Write the equation of the line that passes through (3,2) and is parallel to 3x-2y=1
To find the equation of a line parallel to 3x-2y=1, we need to use the same slope as the given line.
First, we need to convert the given equation into slope-intercept form (y = mx + b), where m is the slope and b is the y-intercept.
Starting with the given equation:
3x - 2y = 1
We need to isolate y on one side of the equation, so let's subtract 3x from both sides:
-2y = -3x + 1
To isolate y, divide both sides of the equation by -2:
y = (3/2)x - 1/2
Now we can see that the slope of the given line is 3/2.
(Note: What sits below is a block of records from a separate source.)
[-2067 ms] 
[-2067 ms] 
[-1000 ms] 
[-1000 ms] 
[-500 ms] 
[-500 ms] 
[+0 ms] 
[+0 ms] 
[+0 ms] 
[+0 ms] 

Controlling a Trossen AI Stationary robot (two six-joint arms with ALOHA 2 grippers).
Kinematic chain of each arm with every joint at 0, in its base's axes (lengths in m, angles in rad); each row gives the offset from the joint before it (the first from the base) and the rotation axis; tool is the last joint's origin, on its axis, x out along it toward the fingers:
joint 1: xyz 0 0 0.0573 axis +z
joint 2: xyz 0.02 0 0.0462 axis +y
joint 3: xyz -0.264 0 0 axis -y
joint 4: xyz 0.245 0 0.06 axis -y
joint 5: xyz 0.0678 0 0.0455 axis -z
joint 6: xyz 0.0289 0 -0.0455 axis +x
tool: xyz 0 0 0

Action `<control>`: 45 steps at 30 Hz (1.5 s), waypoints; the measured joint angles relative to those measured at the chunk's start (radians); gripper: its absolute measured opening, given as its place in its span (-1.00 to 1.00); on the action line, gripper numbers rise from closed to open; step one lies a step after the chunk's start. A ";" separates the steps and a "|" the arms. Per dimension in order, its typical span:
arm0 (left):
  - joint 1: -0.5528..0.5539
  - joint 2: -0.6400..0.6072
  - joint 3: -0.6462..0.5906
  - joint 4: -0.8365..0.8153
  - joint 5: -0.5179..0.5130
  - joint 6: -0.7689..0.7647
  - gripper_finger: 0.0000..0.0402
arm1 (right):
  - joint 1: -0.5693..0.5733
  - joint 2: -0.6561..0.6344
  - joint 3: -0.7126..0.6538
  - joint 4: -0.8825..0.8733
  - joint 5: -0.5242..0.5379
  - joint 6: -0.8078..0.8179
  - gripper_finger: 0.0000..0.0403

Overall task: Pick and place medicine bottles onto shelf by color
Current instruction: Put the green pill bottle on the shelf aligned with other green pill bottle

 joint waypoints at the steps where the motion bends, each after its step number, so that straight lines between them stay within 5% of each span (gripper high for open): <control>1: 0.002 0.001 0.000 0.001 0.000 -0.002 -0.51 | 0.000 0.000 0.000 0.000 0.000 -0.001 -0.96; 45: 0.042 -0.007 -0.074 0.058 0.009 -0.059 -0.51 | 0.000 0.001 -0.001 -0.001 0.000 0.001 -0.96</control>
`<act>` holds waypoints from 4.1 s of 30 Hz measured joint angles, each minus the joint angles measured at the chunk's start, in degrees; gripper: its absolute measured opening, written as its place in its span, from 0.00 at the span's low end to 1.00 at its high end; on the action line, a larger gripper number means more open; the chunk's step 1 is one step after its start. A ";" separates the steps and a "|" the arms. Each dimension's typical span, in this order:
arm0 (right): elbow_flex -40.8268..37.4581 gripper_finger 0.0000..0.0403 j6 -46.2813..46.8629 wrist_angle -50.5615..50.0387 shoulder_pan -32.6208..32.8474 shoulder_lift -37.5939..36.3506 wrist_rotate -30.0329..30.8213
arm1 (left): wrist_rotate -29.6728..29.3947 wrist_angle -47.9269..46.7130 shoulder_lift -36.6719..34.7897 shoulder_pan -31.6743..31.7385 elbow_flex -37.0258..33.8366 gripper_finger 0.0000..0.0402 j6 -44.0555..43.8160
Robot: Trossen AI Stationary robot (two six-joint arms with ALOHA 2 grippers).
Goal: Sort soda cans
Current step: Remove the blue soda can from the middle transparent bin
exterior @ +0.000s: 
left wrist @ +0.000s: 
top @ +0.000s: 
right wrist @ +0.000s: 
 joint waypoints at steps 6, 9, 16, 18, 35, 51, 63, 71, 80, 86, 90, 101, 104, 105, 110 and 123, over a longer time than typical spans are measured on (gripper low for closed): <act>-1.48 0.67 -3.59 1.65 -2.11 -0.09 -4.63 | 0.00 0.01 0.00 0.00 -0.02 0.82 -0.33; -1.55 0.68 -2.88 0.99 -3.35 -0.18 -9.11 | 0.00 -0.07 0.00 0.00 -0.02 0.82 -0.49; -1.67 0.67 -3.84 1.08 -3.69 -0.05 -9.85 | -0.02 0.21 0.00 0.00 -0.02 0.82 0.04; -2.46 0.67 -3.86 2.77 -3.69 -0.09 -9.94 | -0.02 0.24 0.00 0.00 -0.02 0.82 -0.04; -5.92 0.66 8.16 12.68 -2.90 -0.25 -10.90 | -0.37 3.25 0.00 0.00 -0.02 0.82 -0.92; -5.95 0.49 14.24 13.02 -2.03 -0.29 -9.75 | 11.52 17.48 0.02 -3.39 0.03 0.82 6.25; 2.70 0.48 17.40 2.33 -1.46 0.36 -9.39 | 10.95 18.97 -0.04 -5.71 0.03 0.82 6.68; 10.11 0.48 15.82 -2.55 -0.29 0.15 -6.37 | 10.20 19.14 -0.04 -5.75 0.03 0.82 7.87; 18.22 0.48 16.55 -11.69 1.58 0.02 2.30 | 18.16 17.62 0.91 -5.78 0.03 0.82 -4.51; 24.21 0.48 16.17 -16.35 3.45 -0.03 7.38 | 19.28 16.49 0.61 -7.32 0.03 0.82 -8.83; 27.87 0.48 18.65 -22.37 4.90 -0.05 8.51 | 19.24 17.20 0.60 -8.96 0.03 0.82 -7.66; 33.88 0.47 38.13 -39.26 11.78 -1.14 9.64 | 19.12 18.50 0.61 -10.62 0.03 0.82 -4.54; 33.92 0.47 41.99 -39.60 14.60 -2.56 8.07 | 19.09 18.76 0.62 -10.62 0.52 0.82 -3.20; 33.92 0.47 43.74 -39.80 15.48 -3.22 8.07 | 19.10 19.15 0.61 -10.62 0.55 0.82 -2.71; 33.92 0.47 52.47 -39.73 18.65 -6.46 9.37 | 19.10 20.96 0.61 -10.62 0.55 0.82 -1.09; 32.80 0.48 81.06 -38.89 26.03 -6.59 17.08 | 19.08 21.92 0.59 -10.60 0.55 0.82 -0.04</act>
Since the line we want to find is parallel to this given line and passes through the point (3,2), we can use the point-slope form of a line, which is:
y - y1 = m(x - x1), where (x1, y1) is a point on the line and m is the slope.
In this case, (x1, y1) = (3,2) and m = 3/2.
Plugging in these values, we get:
y - 2 = (3/2)(x - 3)
Distributing the (3/2) on the right side:
y - 2 = (3/2)x - (3/2)(3)
Simplifying the right side:
y - 2 = (3/2)x - (9/2)
Adding 2 to both sides to isolate y:
y = (3/2)x - (9/2) + 2
Combining like terms on the right side:
y = (3/2)x - (9/2) + 4/2
Simplifying the right side:
y = (3/2)x - 5/2
So, the equation of the line that passes through (3,2) and is parallel to 3x - 2y = 1 is y = (3/2)x - 5/2.
To find the equation of a line parallel to the line 3x - 2y = 1 and passing through the point (3, 2), we can use the fact that parallel lines have the same slope.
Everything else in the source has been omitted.